Wins and losses don't mean a whole lot in the preseason, as the games are mostly for players to be fully prepared for when the regular seasons begins. However, it is nice to get a couple wins in September to help build those winning habits for the rest of the season.
So is the Avalanche's 0-3-1 record in the preseason a cause for concern? Not really, according to Colorado captain Gabriel Landeskog.
"I wouldn't say concern, but we always want to win," Landeskog said. "Any time you go into a game and step onto the ice, you expect to win and you want to win. Sometimes it doesn't happen, but for us we know that you just can't flip a switch when you get to the regular season. You want to create good habits, and that's what we got to do here tonight."
Colorado enters tonight's contest against the Calgary Flames looking to take advantage of a squad that is playing its fourth game in five days. The Avs are coming off a two-game road trip in Quebec against the Montreal Canadiens, and while they played well, they couldn't get in the win column.
Both contests against the Canadiens were close as the Avalanche had leads in the third period before Montreal came back and picked up wins by 3-2 scores. The first game on Thursday night ended in overtime, seconds after a Colorado penalty expired, and the second game on Friday featured two power-play goals by the Avs before Brandon Prust scored the go-ahead tally for the Habs late in the third period.
"We did some things good," Avs forward Ryan O'Reilly said. "The power play we did real well, especially the second game. Both goals came from the power play, that's a positive. Energy was high. It was just a couple of little errors that hurt us… Just small adjustments we could have made would have given us a better outcome."
Good thing for the Avs the team is playing one of its longest preseasons schedules in recent history, and there is still time to work out the kinks before the puck drops in the season opener. The team is only halfway through its preseason and will play its final four contest in the next week, ending with the Frozen Fury against the Los Angeles Kings on Saturday in Las Vegas.
Those extra games are just what the club needs.
"It's the best test for us. You can practice all you want, but it comes down to how you do in the games," O'Reilly said. "For us right now, we haven't won one. We've been close. We have to use these games to get tuned up and really come together. I think we're all working hard and all of that, but we have to find those little chemistries and things that work that make us successful."
CHANGE OF SCENERY
With the annual Susan G. Komen Race for the Cure taking over Pepsi Center grounds on Sunday morning, the Avalanche had a rare morning skate at its practice facility in Centennial, Colo.
Like most teams in the league, the Avs hold their pregame practice at their arena, so Sunday's skate was definitely a bit different.
"It doesn't really feel like a morning skate out there," Landeskog said. "It's weird because you always skate at the Pepsi Center, and you always get a feel for the ice, the rink, the light and everything.

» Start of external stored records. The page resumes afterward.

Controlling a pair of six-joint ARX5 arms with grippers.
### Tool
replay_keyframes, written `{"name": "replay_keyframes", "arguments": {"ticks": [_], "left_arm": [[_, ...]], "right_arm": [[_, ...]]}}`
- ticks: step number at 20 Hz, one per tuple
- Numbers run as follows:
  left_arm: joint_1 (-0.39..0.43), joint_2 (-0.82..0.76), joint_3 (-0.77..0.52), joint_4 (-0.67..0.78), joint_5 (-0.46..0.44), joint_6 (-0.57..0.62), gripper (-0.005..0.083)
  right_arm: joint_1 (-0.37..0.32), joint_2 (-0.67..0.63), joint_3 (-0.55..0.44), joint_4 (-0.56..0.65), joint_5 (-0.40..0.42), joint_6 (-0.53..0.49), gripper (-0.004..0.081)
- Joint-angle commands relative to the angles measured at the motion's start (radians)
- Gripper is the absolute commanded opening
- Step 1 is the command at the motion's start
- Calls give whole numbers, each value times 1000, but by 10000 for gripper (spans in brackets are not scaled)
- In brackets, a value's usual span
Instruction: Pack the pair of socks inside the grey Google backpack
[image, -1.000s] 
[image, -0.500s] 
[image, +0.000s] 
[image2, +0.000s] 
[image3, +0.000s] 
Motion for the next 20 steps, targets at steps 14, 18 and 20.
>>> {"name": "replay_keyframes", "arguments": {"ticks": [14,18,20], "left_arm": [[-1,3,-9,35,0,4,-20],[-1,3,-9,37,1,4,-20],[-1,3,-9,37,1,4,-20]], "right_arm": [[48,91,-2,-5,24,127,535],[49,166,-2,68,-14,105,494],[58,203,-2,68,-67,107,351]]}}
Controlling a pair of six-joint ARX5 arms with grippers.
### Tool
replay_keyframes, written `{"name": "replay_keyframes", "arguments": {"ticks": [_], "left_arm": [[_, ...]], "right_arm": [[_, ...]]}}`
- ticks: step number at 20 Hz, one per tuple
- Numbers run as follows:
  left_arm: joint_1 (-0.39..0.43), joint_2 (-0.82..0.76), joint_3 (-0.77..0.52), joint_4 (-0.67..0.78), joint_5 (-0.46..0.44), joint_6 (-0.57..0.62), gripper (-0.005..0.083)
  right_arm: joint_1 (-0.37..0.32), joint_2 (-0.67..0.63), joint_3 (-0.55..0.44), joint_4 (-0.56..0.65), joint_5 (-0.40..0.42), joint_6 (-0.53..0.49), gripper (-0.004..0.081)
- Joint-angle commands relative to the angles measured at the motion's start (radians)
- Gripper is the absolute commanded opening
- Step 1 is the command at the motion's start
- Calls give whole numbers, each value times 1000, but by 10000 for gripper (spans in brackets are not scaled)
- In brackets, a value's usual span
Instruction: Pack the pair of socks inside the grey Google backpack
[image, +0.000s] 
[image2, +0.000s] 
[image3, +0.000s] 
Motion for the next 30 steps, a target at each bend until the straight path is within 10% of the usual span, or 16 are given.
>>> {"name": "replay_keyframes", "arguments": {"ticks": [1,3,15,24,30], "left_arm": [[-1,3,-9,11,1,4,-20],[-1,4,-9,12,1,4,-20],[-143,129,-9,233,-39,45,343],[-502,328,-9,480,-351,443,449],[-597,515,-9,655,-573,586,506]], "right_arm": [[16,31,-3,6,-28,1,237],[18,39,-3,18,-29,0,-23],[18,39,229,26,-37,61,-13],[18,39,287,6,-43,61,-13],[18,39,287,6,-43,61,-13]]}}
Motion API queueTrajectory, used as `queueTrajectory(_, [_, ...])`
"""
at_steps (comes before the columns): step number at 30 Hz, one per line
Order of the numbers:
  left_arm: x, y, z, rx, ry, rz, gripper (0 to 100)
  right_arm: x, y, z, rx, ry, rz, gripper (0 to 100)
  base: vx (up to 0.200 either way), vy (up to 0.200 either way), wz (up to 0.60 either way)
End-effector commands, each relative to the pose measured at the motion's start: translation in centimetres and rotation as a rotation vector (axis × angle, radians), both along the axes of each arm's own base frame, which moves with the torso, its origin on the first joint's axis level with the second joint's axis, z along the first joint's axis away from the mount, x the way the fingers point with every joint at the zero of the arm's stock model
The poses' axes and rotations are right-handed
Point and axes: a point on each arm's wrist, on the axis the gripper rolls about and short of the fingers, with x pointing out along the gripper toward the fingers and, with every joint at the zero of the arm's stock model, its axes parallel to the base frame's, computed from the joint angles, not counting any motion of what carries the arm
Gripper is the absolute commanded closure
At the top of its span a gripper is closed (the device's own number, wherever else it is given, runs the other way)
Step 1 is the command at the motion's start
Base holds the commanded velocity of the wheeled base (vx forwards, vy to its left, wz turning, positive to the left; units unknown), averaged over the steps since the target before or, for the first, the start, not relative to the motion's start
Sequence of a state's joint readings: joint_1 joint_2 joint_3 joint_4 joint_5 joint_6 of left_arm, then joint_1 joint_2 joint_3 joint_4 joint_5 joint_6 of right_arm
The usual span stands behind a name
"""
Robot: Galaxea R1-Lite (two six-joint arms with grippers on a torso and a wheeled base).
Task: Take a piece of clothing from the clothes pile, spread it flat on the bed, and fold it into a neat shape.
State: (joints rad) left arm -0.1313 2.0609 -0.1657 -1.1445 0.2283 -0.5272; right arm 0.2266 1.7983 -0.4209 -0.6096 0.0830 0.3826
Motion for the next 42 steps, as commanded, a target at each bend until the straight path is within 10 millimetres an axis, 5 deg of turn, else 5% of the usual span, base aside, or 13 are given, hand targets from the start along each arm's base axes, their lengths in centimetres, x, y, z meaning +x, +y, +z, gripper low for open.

It's good, at the same time we got to work our practice gear in and all that stuff. We'll be ready for tonight."
One benefit of skating at South Suburban Family Sports Center this morning is the amount of ice time the Avalanche got. Teams have roughly an hour of practice time on game days in NHL arenas before having to share the ice with the other team, but that wasn't the case on Sunday. Colorado was able to hold two practices, a light one for players playing tonight and a longer and tougher one for non-game players.
Among those that took part in the non-game playing practice were Reto Berra, Daniel Briere, Marc-Andre Cliche, Zach Redmond, Duncan Siemens and Maxime Talbot.